The bulk of the Post's report focuses on Give an Hour, a nonprofit that connects veterans with free mental health sessions offered by volunteer professionals. The app uses telehealth to facilitate these sessions: it previously partnered with Google Helpouts, but as Helpouts phases out its service, owing to lack of adoption, Give an Hour is looking to video visits provider Doctor on Demand to power its services.
But the VA also gave the Post some updates on its in-house mobile health projects, such as the VA's family caregiver pilot, which has now been expanded into a full app store for veterans and their families. While the program originally included 10 apps, the store now boasts 17 health and wellness apps, although not all of those are actually mobile-enabled yet; some are still desktop apps.
The VA distributed more than 10,000 tablets to clinicians when the app store launched last year, and has seen 300,000 downloads of the apps since launch. In addition, nearly half of veterans undergoing prolonged exposure therapy for post-traumatic stress syndrome use the PE Coach app designed for that purpose.
Many of the VA apps that are currently released for mobile are care resources that don't need to be connected to Veterans' electronic health record. But the three mobile apps that the VA is set to launch later this year -- Launchpad, Summary of Care, and Mobile Blue Button -- will all allow users to access their records in the EHR. A fourth, an under-development app called MyVAHealth, will allow users to upload data into their health record, to be accessed by their doctors.
In addition to the app store, which the VA created with the help of a $9.3 million contract with Longview International Technology Solutions, a large part of the VA's Connected Health initiative is telehealth. According to data released by the VA in October, 690,000 US veterans received care in the 2014 fiscal year via telehealth, with 2 million telehealth visits scheduled. That means that 12 percent of all veterans enrolled in VA programs received telehealth care of some kind in 2014.

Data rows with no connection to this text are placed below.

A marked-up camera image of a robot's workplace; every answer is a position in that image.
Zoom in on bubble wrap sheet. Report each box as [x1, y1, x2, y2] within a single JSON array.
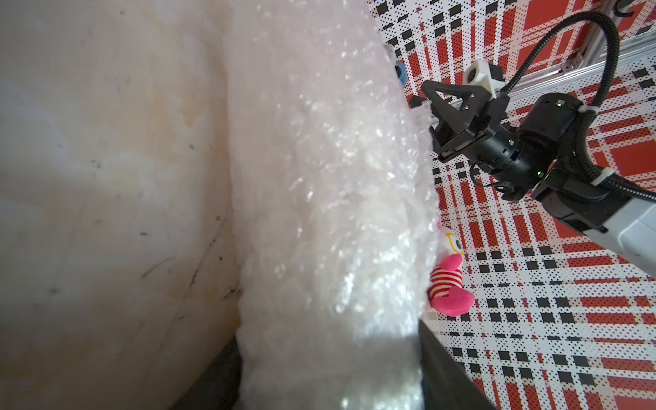
[[225, 1, 437, 409]]

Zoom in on pink owl plush toy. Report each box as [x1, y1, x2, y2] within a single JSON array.
[[427, 222, 474, 317]]

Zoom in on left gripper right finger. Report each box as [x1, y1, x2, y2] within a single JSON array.
[[419, 320, 496, 409]]

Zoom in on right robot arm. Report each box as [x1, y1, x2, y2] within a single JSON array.
[[410, 11, 655, 274]]

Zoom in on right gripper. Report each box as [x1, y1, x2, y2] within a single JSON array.
[[409, 80, 528, 174]]

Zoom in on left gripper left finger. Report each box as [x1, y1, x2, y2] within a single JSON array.
[[171, 338, 243, 409]]

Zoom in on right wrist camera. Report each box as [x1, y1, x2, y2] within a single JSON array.
[[463, 60, 506, 98]]

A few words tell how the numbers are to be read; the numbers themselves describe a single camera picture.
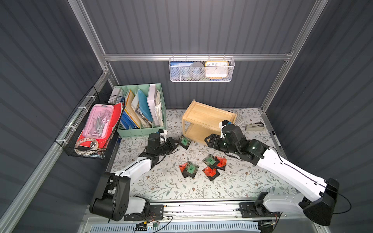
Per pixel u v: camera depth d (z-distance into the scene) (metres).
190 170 0.88
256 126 1.14
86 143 0.67
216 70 0.88
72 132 0.63
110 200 0.42
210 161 0.91
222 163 0.90
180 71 0.84
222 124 0.68
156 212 0.74
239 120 1.12
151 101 0.91
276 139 1.07
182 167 0.89
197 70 0.88
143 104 0.93
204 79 0.91
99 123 0.72
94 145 0.67
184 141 0.88
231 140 0.54
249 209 0.74
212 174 0.86
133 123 0.99
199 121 0.87
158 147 0.71
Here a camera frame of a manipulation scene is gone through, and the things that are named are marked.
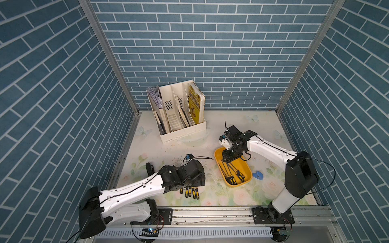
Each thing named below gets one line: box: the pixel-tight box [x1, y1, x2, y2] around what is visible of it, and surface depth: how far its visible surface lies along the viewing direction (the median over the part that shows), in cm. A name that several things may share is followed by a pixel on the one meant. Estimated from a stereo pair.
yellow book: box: [187, 82, 206, 125], surface depth 101 cm
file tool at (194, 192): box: [191, 186, 197, 199], surface depth 82 cm
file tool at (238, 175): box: [226, 162, 245, 183], surface depth 88 cm
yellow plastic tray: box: [213, 146, 253, 187], surface depth 90 cm
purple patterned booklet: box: [146, 85, 163, 109], surface depth 88 cm
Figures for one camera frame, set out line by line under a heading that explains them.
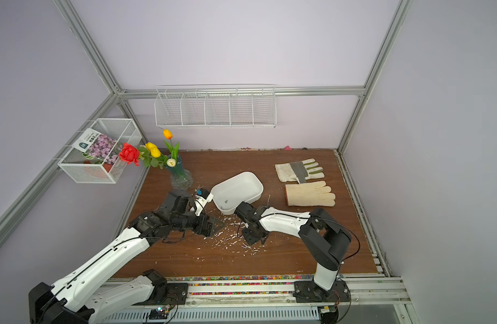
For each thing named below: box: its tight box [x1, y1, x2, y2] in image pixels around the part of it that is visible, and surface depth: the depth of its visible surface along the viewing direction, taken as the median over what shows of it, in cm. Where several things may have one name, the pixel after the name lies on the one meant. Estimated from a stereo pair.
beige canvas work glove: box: [284, 180, 337, 208], surface depth 102 cm
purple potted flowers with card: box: [72, 127, 121, 173], surface depth 75 cm
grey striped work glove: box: [274, 157, 325, 184], surface depth 114 cm
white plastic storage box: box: [211, 171, 265, 215], surface depth 104 cm
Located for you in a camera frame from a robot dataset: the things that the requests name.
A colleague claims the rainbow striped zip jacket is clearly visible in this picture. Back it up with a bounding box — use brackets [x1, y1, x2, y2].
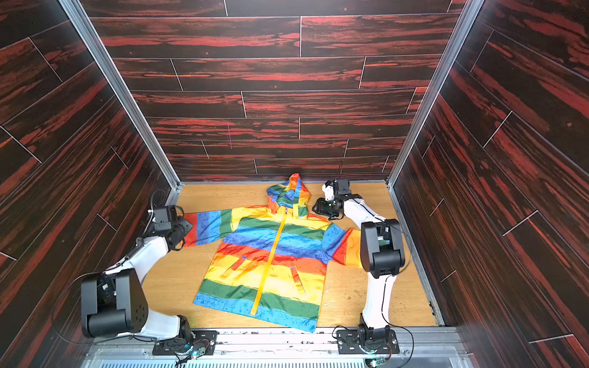
[185, 173, 361, 333]

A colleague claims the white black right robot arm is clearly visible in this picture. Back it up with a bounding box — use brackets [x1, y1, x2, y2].
[313, 195, 406, 351]

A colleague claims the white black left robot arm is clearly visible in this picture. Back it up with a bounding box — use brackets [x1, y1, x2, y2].
[81, 217, 193, 341]

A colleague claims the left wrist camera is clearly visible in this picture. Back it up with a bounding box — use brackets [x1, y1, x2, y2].
[151, 205, 178, 235]

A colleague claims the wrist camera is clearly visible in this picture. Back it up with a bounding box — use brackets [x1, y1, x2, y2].
[151, 205, 178, 235]
[321, 179, 352, 201]

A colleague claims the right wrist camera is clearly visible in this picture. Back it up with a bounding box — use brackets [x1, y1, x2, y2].
[321, 179, 352, 201]

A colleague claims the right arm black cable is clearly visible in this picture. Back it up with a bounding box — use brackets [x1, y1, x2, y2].
[330, 197, 415, 368]

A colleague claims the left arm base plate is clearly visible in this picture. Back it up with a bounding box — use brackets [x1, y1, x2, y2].
[152, 330, 219, 359]

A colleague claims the aluminium frame rail left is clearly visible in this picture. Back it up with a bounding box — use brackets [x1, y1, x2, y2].
[58, 0, 182, 193]

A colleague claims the aluminium frame rail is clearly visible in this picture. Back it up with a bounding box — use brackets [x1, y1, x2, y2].
[387, 0, 486, 187]
[58, 0, 182, 193]

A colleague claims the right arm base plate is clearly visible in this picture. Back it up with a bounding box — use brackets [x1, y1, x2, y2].
[331, 326, 400, 355]

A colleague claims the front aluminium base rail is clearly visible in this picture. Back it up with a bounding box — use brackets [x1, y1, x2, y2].
[82, 327, 475, 367]

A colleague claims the aluminium frame rail right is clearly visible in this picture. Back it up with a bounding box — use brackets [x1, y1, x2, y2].
[387, 0, 486, 187]

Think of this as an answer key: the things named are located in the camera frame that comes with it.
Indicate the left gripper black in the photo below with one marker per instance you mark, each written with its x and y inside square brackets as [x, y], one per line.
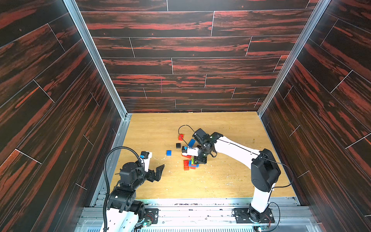
[157, 173]

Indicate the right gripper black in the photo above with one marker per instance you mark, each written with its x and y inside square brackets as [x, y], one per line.
[203, 151]

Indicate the blue long lego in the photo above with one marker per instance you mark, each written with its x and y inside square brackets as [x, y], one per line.
[190, 165]
[191, 143]

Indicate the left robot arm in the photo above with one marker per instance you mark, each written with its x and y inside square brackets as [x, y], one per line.
[122, 212]

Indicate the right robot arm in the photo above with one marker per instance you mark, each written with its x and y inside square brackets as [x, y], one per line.
[265, 171]

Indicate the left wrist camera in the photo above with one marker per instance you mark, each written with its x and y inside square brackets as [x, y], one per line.
[143, 156]

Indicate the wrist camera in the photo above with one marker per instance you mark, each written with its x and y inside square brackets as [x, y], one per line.
[143, 156]
[187, 151]

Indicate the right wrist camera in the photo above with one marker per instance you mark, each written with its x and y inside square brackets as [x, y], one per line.
[187, 151]

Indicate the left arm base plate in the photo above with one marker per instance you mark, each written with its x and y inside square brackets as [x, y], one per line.
[149, 216]

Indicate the aluminium front rail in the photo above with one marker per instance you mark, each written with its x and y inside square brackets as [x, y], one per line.
[214, 215]

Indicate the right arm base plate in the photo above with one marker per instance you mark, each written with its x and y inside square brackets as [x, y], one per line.
[250, 215]

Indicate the left aluminium corner post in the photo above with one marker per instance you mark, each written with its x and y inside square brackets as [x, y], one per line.
[83, 30]

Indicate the aluminium corner post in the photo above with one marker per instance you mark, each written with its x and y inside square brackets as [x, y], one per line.
[302, 39]
[83, 30]

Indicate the right aluminium corner post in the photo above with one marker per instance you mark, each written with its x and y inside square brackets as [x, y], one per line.
[302, 39]

Last fall, the VA made another announcement in the digital health space. The department said that they would soon begin reimbursing its doctors for certain clinical-grade activity trackers used for rehabilitating veterans with prosthetic limbs. The change the VA made is to introduce a new mandatory template for providers to use when negotiating contracts with the vendors that sell prosthetic limbs and custom orthotics for injured veterans.